Required work:
An exact transcription of every entry is required, with the images left out.

Source data
· · · · ·

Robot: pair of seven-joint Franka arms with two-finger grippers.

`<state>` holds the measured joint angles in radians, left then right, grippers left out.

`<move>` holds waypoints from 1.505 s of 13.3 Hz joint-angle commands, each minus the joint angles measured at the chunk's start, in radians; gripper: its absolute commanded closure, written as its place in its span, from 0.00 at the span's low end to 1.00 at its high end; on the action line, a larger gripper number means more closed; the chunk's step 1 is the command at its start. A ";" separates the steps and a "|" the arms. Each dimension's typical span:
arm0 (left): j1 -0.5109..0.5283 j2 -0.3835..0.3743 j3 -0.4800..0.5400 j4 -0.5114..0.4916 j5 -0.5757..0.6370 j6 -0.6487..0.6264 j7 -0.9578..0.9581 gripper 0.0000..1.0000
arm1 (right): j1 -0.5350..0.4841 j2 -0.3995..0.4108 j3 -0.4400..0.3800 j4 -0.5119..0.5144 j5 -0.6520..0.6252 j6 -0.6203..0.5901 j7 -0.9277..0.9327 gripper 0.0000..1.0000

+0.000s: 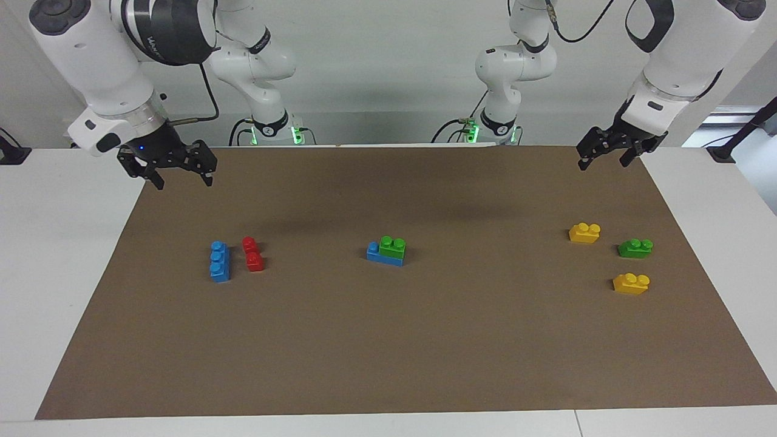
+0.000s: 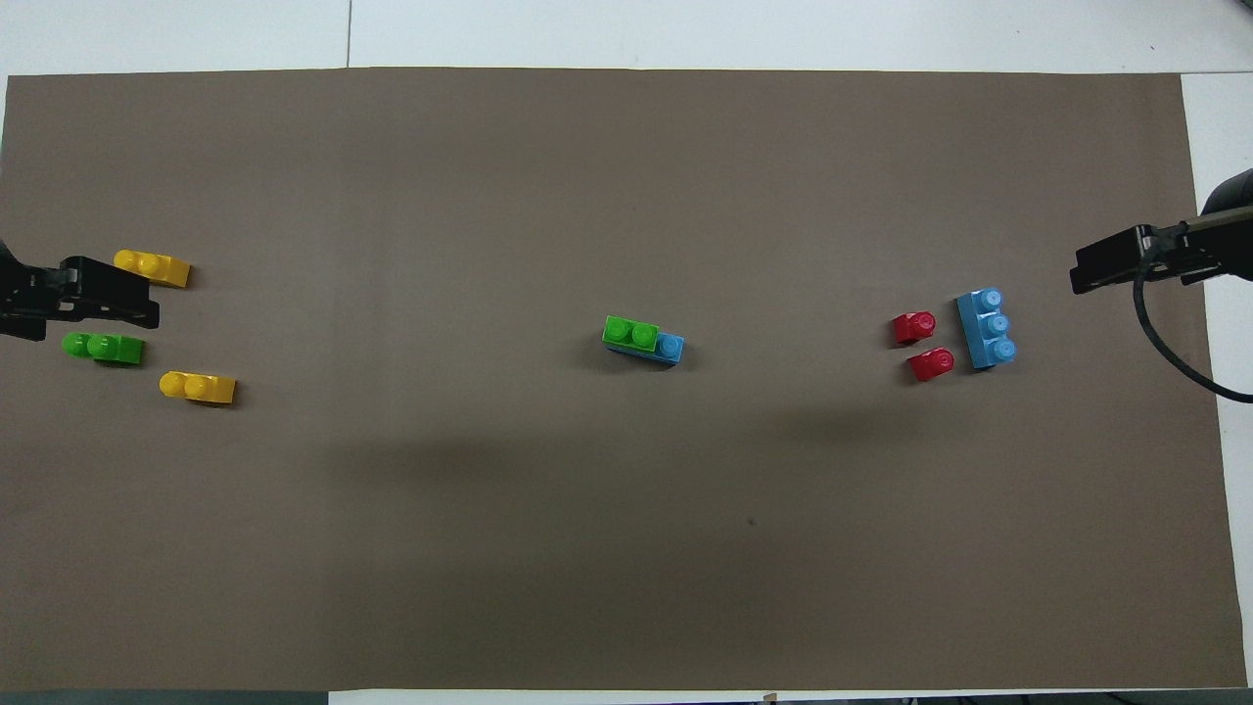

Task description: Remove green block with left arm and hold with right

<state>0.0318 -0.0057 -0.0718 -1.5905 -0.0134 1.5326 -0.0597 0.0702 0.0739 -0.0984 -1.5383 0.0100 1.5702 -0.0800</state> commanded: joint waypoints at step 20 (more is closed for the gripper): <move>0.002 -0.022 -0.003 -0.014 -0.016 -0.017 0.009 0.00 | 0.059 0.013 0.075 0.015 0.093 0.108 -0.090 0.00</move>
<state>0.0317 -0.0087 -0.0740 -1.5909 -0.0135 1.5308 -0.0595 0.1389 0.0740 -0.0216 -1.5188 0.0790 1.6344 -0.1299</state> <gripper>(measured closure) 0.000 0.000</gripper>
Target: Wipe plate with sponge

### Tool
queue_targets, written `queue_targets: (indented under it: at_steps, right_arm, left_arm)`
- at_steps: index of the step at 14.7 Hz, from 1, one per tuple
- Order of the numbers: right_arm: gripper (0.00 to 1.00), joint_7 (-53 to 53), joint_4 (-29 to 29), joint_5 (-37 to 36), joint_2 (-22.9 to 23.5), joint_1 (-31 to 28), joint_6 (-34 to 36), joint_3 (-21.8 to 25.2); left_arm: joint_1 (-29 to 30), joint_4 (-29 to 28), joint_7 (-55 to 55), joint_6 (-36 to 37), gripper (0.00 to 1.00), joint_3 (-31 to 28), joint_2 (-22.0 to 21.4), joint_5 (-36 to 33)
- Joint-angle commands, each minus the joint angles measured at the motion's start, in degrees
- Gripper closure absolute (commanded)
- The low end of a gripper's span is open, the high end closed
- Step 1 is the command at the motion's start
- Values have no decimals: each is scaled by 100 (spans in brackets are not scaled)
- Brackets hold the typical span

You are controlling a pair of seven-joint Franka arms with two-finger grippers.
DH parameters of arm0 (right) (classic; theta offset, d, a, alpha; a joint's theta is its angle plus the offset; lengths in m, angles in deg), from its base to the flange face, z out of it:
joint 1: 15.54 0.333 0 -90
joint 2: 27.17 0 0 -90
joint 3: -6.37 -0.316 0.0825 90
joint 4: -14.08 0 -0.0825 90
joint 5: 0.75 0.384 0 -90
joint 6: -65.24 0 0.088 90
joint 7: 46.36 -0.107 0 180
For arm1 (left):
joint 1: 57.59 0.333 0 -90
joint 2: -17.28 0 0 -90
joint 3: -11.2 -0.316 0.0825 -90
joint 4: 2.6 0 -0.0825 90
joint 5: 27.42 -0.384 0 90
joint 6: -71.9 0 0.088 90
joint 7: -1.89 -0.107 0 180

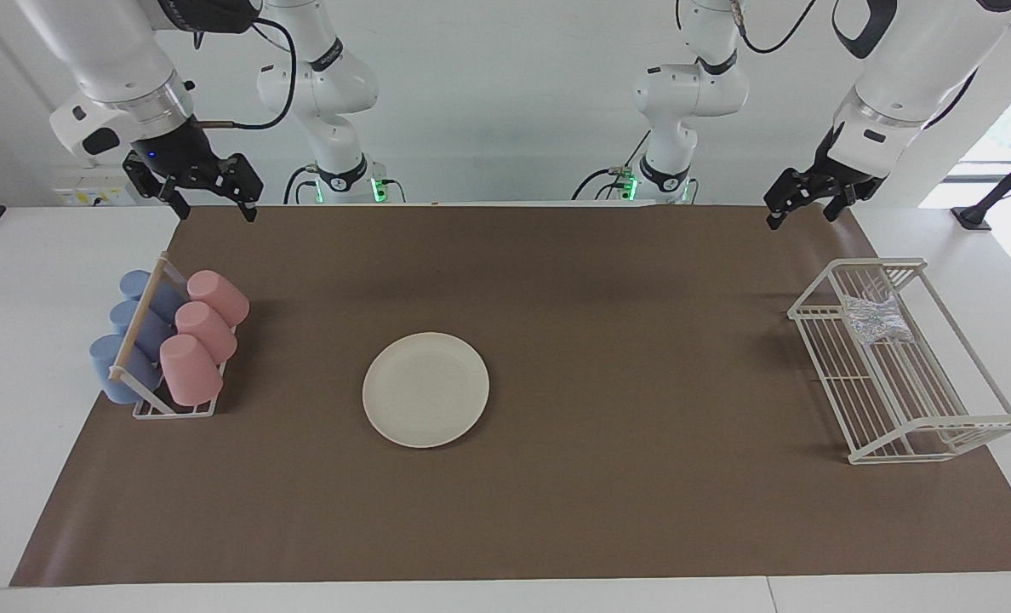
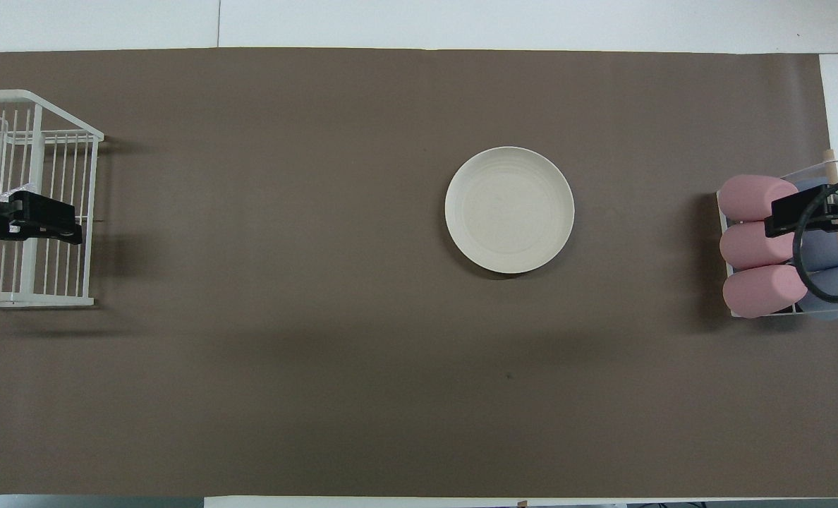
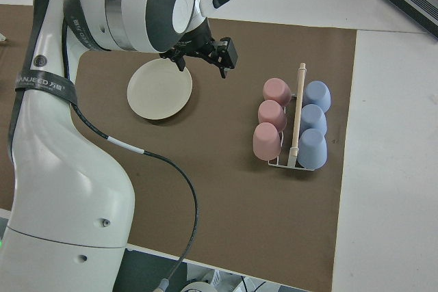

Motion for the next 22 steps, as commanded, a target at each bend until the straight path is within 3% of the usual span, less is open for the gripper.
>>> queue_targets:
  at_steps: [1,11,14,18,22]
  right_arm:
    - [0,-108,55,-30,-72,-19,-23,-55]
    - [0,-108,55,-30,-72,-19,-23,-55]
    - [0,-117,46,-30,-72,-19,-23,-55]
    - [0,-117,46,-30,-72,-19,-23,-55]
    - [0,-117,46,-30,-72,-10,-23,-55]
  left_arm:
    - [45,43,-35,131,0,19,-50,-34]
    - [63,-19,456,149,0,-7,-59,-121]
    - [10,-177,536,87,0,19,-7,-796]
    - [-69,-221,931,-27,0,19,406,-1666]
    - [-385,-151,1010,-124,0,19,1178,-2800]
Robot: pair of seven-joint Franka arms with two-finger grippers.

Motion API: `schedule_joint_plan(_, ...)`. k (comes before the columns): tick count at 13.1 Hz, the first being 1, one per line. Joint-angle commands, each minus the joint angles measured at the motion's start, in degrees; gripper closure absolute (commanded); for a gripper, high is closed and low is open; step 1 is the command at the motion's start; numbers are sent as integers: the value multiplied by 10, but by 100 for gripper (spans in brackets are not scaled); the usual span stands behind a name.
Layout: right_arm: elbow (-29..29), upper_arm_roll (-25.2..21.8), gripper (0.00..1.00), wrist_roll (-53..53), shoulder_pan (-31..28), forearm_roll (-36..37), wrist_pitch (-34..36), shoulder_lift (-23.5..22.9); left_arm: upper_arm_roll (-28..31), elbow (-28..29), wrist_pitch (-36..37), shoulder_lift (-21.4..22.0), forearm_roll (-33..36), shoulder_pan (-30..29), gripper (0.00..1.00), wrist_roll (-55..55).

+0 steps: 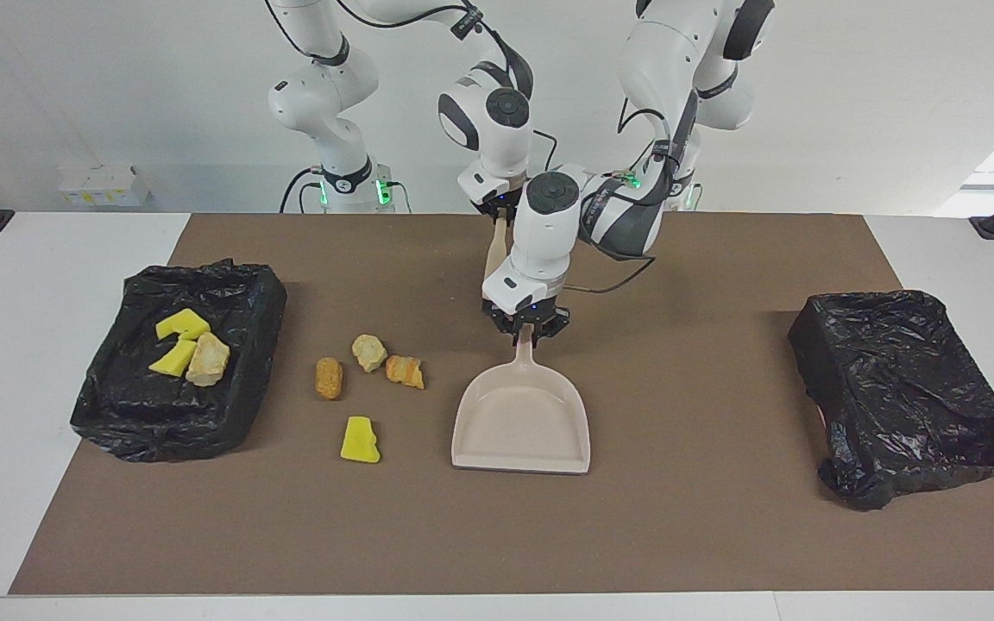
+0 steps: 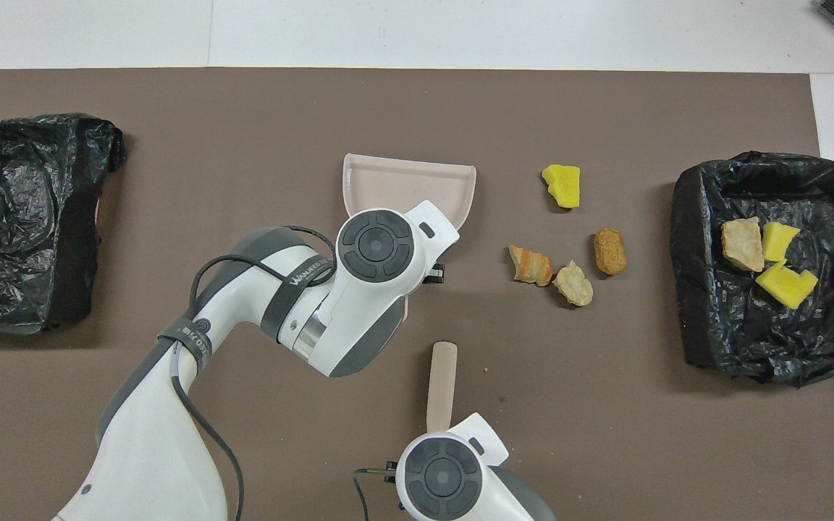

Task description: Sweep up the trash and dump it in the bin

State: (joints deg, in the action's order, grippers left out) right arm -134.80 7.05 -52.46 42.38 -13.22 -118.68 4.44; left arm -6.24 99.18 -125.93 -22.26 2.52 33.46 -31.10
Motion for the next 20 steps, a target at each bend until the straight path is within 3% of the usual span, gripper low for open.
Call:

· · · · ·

Answer box:
Robot: pair of seven-joint Franka arms with two-finger grippers.

`<state>` holds the measured joint angles in radians, left then right, grippers left out.

`<move>` holds waypoints from 1.505 s of 13.3 Hz joint-angle commands, each minus the joint angles measured at the chunk's start, in radians; gripper: its absolute commanded closure, written as its place in its span, from 0.00 at the span's low end to 1.00 at its high end; on the action line, a larger gripper number means more closed; the chunk's step 1 is the command at its start. A ";" separates the steps and a "|" the arms. Each dimension's typical span:
arm0 (left): j1 -0.5109..0.5283 j2 -0.3835..0.3743 j3 -0.4800..0.5400 j4 -0.5114..0.4916 j5 -0.5757..0.6370 j6 -0.6487..0.6264 j7 -0.9578..0.9581 gripper 0.0000..1.0000
arm1 (right): j1 -0.5350..0.4841 j2 -0.3995..0.4108 j3 -0.4400..0.3800 j4 -0.5119..0.5144 j5 -0.6520..0.6252 j6 -0.6203..0.5901 j7 -0.9277..0.9327 gripper 0.0000..1.0000

+0.000s: 
+0.000s: 

Task description: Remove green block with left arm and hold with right

<state>0.0318 -0.0057 -0.0718 -1.5905 -0.0134 1.5326 -0.0597 0.0702 0.0739 -0.0984 -1.5383 0.0100 1.5702 -0.0800</state> commanded: joint waypoints at step 20 (more is closed for the gripper): <move>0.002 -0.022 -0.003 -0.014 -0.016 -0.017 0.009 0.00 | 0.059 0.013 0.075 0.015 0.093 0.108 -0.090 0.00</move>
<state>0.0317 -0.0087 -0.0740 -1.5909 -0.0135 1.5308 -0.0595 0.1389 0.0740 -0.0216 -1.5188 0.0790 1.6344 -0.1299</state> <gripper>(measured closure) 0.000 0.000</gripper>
Target: Wipe plate with sponge

### Tool
queue_targets, written `queue_targets: (indented under it: at_steps, right_arm, left_arm)`
- at_steps: index of the step at 14.7 Hz, from 1, one per tuple
- Order of the numbers: right_arm: gripper (0.00 to 1.00), joint_7 (-53 to 53), joint_4 (-29 to 29), joint_5 (-37 to 36), joint_2 (-22.9 to 23.5), joint_1 (-31 to 28), joint_6 (-34 to 36), joint_3 (-21.8 to 25.2); left_arm: joint_1 (-29 to 30), joint_4 (-29 to 28), joint_7 (-55 to 55), joint_6 (-36 to 37), gripper (0.00 to 1.00), joint_3 (-31 to 28), joint_2 (-22.0 to 21.4), joint_5 (-36 to 33)
- Joint-angle commands, each minus the joint angles measured at the motion's start, in degrees
- Gripper closure absolute (commanded)
- The low end of a gripper's span is open, the high end closed
- Step 1 is the command at the motion's start
- Values have no decimals: each is scaled by 100 (spans in brackets are not scaled)
- Brackets hold the typical span

You are controlling a pair of seven-joint Franka arms with two-finger grippers.
DH parameters of arm0 (right) (classic; theta offset, d, a, alpha; a joint's theta is its angle plus the offset; lengths in m, angles in deg), from its base to the flange face, z out of it:
joint 1: 15.54 0.333 0 -90
joint 2: 27.17 0 0 -90
joint 3: -6.37 -0.316 0.0825 90
joint 4: -14.08 0 -0.0825 90
joint 5: 0.75 0.384 0 -90
joint 6: -65.24 0 0.088 90
joint 7: 46.36 -0.107 0 180
For arm1 (left):
joint 1: 57.59 0.333 0 -90
joint 2: -17.28 0 0 -90
joint 3: -11.2 -0.316 0.0825 -90
joint 4: 2.6 0 -0.0825 90
joint 5: 27.42 -0.384 0 90
joint 6: -71.9 0 0.088 90
joint 7: -1.89 -0.107 0 180


Motion for the next 22 steps, as commanded, a target at each bend until the straight path is within 3% of the usual span, less is open for the gripper.
>>> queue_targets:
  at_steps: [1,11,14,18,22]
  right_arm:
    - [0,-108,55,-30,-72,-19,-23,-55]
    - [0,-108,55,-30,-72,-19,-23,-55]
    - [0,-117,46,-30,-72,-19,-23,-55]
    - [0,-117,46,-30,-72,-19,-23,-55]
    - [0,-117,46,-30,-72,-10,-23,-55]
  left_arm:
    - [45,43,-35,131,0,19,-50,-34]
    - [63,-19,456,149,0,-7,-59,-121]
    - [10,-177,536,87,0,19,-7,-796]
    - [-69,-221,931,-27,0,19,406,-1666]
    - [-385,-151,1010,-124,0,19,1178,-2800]
Robot: pair of seven-joint Franka arms with two-finger grippers.

Motion API: `schedule_joint_plan(_, ...)`. k (comes before the columns): tick count at 13.1 Hz, the first being 1, one per line. Joint-angle commands, each minus the joint angles measured at the motion's start, in degrees; gripper closure absolute (commanded); for a gripper, high is closed and low is open; step 1 is the command at the motion's start; numbers are sent as integers: the value multiplied by 10, but by 100 for gripper (spans in brackets are not scaled); the usual span stands behind a name.
Layout: right_arm: elbow (-29..29), upper_arm_roll (-25.2..21.8), gripper (0.00..1.00), wrist_roll (-53..53), shoulder_pan (-31..28), forearm_roll (-36..37), wrist_pitch (-34..36), shoulder_lift (-23.5..22.9); left_arm: upper_arm_roll (-28..31), elbow (-28..29), wrist_pitch (-36..37), shoulder_lift (-21.4..22.0), forearm_roll (-33..36), shoulder_pan (-30..29), gripper (0.00..1.00), wrist_roll (-55..55).

+0 steps: 
+0 steps: 

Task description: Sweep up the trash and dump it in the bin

State: (joints deg, in the action's order, grippers left out) right arm -134.80 7.05 -52.46 42.38 -13.22 -118.68 4.44; left arm -6.24 99.18 -125.93 -22.26 2.52 33.46 -31.10
Motion for the next 20 steps, a target at each bend until the straight path is within 3% of the usual span, gripper low for open.
Call:

Now the answer is complete.